• [About this exercise]
Each record below should be printed exactly as it was written.

• [Input for this task]
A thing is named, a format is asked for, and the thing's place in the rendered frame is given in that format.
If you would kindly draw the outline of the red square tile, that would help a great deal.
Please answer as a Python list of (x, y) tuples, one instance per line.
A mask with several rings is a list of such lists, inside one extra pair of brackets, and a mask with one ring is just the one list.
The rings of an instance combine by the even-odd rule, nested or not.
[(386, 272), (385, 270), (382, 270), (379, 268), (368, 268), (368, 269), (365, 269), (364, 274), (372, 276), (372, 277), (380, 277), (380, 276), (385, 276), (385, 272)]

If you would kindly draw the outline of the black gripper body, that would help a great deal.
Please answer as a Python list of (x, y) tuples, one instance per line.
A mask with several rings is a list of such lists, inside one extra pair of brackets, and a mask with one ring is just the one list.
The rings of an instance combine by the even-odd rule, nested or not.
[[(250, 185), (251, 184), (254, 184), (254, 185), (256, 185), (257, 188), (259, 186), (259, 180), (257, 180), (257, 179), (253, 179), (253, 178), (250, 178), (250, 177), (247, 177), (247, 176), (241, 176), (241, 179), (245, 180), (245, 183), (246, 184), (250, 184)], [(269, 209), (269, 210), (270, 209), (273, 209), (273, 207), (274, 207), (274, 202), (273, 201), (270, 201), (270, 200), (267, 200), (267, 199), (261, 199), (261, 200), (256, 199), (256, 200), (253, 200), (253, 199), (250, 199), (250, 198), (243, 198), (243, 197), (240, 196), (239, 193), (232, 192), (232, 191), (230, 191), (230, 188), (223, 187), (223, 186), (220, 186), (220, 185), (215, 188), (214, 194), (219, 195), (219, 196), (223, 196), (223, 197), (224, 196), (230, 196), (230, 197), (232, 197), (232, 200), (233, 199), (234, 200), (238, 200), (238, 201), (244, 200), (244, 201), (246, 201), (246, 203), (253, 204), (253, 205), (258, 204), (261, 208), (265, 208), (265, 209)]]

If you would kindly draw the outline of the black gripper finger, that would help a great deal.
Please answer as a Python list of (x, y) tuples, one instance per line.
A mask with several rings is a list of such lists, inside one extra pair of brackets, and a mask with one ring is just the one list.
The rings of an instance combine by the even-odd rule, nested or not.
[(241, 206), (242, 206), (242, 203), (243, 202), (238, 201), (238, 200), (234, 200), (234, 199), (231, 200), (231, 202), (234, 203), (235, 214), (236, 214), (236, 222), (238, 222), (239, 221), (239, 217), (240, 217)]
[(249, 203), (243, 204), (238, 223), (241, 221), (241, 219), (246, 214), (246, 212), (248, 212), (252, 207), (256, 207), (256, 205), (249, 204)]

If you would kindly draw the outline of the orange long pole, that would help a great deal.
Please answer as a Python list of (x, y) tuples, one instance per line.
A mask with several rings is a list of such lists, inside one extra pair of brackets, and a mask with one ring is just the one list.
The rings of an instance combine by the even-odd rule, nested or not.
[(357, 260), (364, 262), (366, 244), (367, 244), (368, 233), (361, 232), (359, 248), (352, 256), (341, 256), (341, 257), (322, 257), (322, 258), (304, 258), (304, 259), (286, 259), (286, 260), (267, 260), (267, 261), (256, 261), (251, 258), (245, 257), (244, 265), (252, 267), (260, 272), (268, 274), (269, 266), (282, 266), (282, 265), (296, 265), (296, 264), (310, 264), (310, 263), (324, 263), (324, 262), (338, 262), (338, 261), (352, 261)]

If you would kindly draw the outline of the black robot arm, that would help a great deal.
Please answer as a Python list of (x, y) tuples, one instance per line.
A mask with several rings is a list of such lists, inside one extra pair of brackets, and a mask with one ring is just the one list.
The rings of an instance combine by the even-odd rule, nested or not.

• [Solution below]
A thing is named, a format is asked for, and the thing's place in the rendered frame is given in that format.
If you would kindly draw the outline of the red square tile, that would help a great deal.
Please answer as a Python list of (x, y) tuples, one instance per line.
A mask with several rings is a list of such lists, inside one extra pair of brackets, and a mask with one ring is just the one list.
The rings of an instance combine by the even-odd rule, nested or not.
[(386, 272), (385, 270), (382, 270), (379, 268), (368, 268), (368, 269), (365, 269), (364, 274), (372, 276), (372, 277), (380, 277), (380, 276), (385, 276), (385, 272)]

If you would kindly draw the outline of the black gripper body, that would help a great deal.
Please answer as a Python list of (x, y) tuples, one instance per line.
A mask with several rings is a list of such lists, inside one extra pair of brackets, and a mask with one ring is just the one list.
The rings of an instance combine by the even-odd rule, nested or not.
[[(250, 185), (251, 184), (254, 184), (254, 185), (256, 185), (257, 188), (259, 186), (259, 180), (257, 180), (257, 179), (253, 179), (253, 178), (250, 178), (250, 177), (247, 177), (247, 176), (241, 176), (241, 179), (245, 180), (245, 183), (246, 184), (250, 184)], [(269, 209), (269, 210), (270, 209), (273, 209), (273, 207), (274, 207), (274, 202), (273, 201), (270, 201), (270, 200), (267, 200), (267, 199), (261, 199), (261, 200), (256, 199), (256, 200), (253, 200), (253, 199), (250, 199), (250, 198), (243, 198), (243, 197), (240, 196), (239, 193), (232, 192), (232, 191), (230, 191), (230, 188), (223, 187), (223, 186), (220, 186), (220, 185), (215, 188), (214, 194), (219, 195), (219, 196), (223, 196), (223, 197), (224, 196), (230, 196), (230, 197), (232, 197), (232, 200), (233, 199), (234, 200), (238, 200), (238, 201), (244, 200), (244, 201), (246, 201), (246, 203), (253, 204), (253, 205), (258, 204), (261, 208), (265, 208), (265, 209)]]

If you would kindly draw the outline of the black gripper finger, that would help a great deal.
Please answer as a Python list of (x, y) tuples, one instance per line.
A mask with several rings is a list of such lists, inside one extra pair of brackets, and a mask with one ring is just the one list.
The rings of an instance combine by the even-odd rule, nested or not.
[(241, 206), (242, 206), (242, 203), (243, 202), (238, 201), (238, 200), (234, 200), (234, 199), (231, 200), (231, 202), (234, 203), (235, 214), (236, 214), (236, 222), (238, 222), (239, 221), (239, 217), (240, 217)]
[(249, 203), (243, 204), (238, 223), (241, 221), (241, 219), (246, 214), (246, 212), (248, 212), (252, 207), (256, 207), (256, 205), (249, 204)]

If you would kindly draw the outline of the orange long pole, that would help a great deal.
Please answer as a Python list of (x, y) tuples, one instance per line.
A mask with several rings is a list of such lists, inside one extra pair of brackets, and a mask with one ring is just the one list.
The rings of an instance combine by the even-odd rule, nested or not.
[(357, 260), (364, 262), (366, 244), (367, 244), (368, 233), (361, 232), (359, 248), (352, 256), (341, 256), (341, 257), (322, 257), (322, 258), (304, 258), (304, 259), (286, 259), (286, 260), (267, 260), (267, 261), (256, 261), (251, 258), (245, 257), (244, 265), (252, 267), (260, 272), (268, 274), (269, 266), (282, 266), (282, 265), (296, 265), (296, 264), (310, 264), (310, 263), (324, 263), (324, 262), (338, 262), (338, 261), (352, 261)]

If you would kindly draw the outline of the black robot arm, that would help a great deal.
Please answer as a Python list of (x, y) tuples, one instance per line.
A mask with several rings is a list of such lists, inside one extra pair of brackets, and a mask with one ring is just the one list.
The rings of an instance combine by the even-odd rule, nested or not.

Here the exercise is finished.